The app finds a golden mean between your to-do list and the time you have. It finds suitable moments for you to complete the needed tasks.
Machine learning gives the app an opportunity to discover suitable moments for showing push notifications.
But in order for this app to work perfectly, you need to use it for a while and let it learn your time management behavior. It will monitor your location and what you’re doing. The mobile app can even prioritize things on your to-do list for you.
And last but not least is the app called Dango. This mobile app uses machine learning to solve the biggest world’s problem like finding a perfect emoji. Dango is not an ordinary mobile app, it’s a floating assistant that can be integrated into different messengers.

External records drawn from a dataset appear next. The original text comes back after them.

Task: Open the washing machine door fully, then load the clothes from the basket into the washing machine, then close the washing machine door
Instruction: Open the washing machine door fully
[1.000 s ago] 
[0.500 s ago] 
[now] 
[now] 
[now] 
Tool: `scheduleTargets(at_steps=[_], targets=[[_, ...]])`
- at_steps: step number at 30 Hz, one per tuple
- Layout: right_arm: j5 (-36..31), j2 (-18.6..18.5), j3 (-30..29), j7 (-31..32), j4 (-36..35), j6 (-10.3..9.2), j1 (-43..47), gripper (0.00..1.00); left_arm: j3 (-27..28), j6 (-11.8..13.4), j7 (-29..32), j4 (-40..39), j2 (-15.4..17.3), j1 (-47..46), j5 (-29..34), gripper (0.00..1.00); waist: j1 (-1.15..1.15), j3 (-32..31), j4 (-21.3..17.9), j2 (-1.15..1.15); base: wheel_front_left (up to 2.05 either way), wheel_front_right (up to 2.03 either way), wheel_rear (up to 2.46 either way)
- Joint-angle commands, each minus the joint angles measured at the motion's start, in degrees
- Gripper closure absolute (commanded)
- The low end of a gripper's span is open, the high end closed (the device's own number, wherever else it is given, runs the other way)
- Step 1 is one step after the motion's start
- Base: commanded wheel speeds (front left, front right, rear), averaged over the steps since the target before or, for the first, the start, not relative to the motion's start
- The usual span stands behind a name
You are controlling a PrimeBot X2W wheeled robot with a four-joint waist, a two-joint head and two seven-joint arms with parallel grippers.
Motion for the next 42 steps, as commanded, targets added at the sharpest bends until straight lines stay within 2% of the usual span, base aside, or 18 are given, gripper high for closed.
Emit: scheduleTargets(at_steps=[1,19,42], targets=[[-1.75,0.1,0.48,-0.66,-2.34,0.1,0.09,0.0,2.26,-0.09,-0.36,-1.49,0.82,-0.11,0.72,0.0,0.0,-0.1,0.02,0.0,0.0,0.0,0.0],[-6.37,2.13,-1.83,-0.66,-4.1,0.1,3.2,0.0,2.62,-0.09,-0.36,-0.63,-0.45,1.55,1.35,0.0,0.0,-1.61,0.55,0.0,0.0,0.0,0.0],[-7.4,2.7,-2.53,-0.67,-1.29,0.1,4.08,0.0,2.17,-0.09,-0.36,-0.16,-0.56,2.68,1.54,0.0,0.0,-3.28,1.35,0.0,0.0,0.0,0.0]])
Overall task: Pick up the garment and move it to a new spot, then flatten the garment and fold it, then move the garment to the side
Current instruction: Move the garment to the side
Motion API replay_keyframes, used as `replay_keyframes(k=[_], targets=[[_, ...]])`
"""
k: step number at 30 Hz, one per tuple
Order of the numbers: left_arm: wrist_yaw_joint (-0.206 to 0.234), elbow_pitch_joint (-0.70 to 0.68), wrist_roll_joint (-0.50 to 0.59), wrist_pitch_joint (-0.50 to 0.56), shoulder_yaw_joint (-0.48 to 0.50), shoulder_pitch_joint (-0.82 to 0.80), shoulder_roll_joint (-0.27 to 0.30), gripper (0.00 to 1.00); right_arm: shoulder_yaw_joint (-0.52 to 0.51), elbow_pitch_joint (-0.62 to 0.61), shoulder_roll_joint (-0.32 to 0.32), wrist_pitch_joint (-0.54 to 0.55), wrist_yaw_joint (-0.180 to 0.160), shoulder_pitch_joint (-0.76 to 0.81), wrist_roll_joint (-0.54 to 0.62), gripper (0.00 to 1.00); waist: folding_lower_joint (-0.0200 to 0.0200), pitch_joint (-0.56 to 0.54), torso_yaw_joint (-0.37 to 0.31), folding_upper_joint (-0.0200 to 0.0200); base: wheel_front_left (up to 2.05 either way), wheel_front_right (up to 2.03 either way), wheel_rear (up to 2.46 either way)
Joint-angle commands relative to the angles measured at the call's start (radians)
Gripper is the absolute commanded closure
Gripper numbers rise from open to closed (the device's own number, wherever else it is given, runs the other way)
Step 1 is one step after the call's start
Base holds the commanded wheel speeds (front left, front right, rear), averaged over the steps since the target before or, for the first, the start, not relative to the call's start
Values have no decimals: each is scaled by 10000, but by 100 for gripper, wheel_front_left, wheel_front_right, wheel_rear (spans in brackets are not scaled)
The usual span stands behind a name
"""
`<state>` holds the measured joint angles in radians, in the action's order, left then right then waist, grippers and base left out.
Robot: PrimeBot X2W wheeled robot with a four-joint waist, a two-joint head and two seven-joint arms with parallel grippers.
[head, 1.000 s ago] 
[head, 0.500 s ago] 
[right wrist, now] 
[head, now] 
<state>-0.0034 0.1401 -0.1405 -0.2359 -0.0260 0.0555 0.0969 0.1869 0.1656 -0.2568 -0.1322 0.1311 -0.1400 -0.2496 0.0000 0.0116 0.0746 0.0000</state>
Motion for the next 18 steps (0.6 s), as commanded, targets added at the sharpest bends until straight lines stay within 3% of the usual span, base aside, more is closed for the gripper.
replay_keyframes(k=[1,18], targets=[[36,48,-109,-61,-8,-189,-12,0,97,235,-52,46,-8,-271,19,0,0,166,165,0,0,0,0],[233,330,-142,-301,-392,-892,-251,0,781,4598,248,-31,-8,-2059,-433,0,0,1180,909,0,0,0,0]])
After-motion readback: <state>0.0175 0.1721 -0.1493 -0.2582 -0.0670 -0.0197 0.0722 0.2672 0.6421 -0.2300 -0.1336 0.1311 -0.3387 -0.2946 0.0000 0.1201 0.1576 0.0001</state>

Based on what you’re writing, Dango can predict emoji, stickers, and GIFs. To do this, Dango needs to understand the meaning of the words you’re writing. For this purpose, it uses deep learning to train neural networks. The training starts with showing millions of real-life examples of emoji usage to the neural network.
At the beginning, the neural network just tries to guess randomly, but as the time passes, it matches its millions of values so it does better in that example the next time. So when it’s completely trained, it understands emotions and jokes. As a result, you get meaningful suggestions for emojis and GIFs to enhance your texting.
Now, you know what are the most popular and successful use cases of machine learning in mobile apps. Hope, they inspire you for some interesting machine learning mobile app ideas of your own. Are you ready to build the next Tinder or Snapchat? You’re just a few steps away from creating the mobile app of your users’ dream.
- Artificial Intelligence (AI) – intelligence displayed by computers.
- Machine learning – teaching computers to recognize patterns in the same way as human brains do. It is learning from examples and experience instead of hard-coded programming rules and using that learning to answer questions.
- A neural network – a group of software and hardware mimicking the work of human brain. It is organized layers of interconnected artificial neurons; every layer can be taught to prioritize criteria over others, by their weights.
- Deep learning – a way to train neural networks to solve problems that they were not programmed to solve.
- Linear regression – a machine learning algorithm that is based on the linear relationship between the input variables and the single output variable.
- Logistic regression – a machine learning algorithm for modeling a binomial outcome with one or more explanatory variables.